Every line of the material below that holds the string "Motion" should be copied.
====== SUPPLIED INFORMATION
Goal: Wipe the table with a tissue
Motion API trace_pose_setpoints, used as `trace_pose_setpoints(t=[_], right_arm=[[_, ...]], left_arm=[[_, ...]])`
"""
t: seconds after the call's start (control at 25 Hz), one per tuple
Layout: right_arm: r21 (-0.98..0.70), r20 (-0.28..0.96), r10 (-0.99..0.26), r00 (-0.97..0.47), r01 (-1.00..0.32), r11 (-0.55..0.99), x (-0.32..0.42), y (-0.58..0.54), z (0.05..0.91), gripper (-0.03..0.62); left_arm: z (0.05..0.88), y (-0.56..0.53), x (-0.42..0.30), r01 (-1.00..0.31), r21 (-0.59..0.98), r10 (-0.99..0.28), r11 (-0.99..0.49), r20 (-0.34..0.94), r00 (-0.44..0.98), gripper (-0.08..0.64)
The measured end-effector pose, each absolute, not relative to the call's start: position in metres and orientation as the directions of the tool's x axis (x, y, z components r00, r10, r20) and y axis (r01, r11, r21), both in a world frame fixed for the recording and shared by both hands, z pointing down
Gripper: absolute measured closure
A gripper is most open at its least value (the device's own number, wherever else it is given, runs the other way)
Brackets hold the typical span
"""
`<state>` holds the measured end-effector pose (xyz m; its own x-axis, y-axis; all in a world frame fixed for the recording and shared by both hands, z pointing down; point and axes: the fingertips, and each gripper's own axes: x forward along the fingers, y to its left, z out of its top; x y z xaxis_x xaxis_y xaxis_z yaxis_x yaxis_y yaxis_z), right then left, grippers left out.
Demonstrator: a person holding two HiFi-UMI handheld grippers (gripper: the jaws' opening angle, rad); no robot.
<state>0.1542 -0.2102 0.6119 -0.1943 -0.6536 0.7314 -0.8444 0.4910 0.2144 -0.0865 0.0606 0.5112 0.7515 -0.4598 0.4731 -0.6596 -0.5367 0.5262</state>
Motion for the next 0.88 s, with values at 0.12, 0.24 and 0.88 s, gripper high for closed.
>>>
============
# YOUR SOLUTION
Motion API trace_pose_setpoints, used as `trace_pose_setpoints(t=[_], right_arm=[[_, ...]], left_arm=[[_, ...]])`
Motion for the next 0.88 s, with values at 0.12, 0.24 and 0.88 s, gripper high for closed.

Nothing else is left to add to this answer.